Task instructions: Every line below that holds the string "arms" should be copied.

Dataset excerpt:
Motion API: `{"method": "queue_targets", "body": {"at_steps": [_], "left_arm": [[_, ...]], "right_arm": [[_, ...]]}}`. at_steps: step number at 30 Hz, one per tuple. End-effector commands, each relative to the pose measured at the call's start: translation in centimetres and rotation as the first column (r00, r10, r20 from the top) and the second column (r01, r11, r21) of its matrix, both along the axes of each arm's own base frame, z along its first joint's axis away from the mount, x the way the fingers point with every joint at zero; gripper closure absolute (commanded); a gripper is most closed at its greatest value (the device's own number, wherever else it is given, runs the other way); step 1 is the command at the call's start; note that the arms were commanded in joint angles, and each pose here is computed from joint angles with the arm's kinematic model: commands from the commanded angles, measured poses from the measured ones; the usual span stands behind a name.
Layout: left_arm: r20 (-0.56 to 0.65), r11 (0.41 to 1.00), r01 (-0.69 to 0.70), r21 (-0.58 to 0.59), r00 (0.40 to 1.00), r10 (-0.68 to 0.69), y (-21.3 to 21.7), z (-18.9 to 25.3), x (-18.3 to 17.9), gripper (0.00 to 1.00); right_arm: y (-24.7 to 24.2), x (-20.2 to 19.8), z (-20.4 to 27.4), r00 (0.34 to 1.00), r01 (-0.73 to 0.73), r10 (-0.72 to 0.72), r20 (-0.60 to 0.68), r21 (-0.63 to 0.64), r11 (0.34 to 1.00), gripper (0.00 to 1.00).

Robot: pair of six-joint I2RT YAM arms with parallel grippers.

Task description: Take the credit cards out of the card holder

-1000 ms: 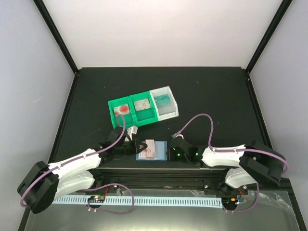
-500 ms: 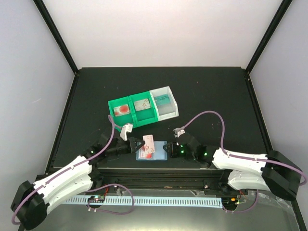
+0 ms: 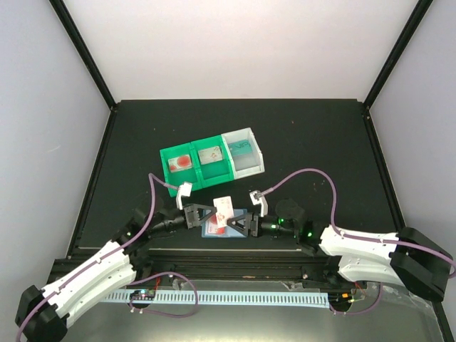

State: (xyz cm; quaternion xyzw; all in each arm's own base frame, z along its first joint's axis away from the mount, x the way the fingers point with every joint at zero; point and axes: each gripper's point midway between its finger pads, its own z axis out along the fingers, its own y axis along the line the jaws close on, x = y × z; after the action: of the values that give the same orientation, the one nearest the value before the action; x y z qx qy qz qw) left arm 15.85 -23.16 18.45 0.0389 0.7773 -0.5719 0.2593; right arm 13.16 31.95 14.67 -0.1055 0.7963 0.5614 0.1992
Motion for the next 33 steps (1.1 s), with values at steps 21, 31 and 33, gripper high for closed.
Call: {"method": "queue_targets", "body": {"at_steps": [21, 31, 33], "left_arm": [[0.117, 0.991, 0.133, -0.002, 0.984, -0.132, 0.6, 2.9, -3.4, 0.55], [0.161, 0.927, 0.365, 0.085, 0.913, -0.374, 0.4, 4.7, -7.4, 0.55], [0.15, 0.906, 0.416, 0.079, 0.893, -0.423, 0.2, 4.5, -8.0, 0.58]], "right_arm": [[-1.7, -5.3, 3.7, 0.927, -0.299, 0.295, 0.229, -0.02, 0.954, 0.99], [-2.5, -9.4, 3.5, 0.82, -0.532, 0.531, 0.212, -0.061, 0.845, 0.99], [-2.4, -9.8, 4.1, 0.803, -0.556, 0.55, 0.228, -0.044, 0.83, 0.99]]}}
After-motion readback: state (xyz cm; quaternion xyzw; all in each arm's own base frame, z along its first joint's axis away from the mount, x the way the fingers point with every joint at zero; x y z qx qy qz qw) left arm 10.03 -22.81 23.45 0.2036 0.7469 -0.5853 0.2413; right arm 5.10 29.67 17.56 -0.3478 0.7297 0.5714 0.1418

Reply:
Motion API: `{"method": "queue_targets", "body": {"at_steps": [_], "left_arm": [[_, ...]], "right_arm": [[_, ...]]}}`. at_steps: step number at 30 Hz, one per tuple. End-effector commands, each relative to the pose measured at the call's start: translation in centimetres and rotation as the first column (r00, r10, r20 from the top) and the second column (r01, r11, r21) of its matrix, both along the axes of each arm's own base frame, z along its first joint's axis away from the mount, x the way the fingers point with every joint at zero; gripper closure absolute (commanded); a gripper is most closed at its greatest value (the device's own number, wherever else it is given, runs the other way); step 1 is the command at the call's start; note that the arms were commanded in joint angles, and each pose here is computed from joint angles with the arm's kinematic model: commands from the commanded angles, measured poses from the measured ones; the usual span stands behind a name.
Robot: pair of six-joint I2RT YAM arms with parallel grippers.

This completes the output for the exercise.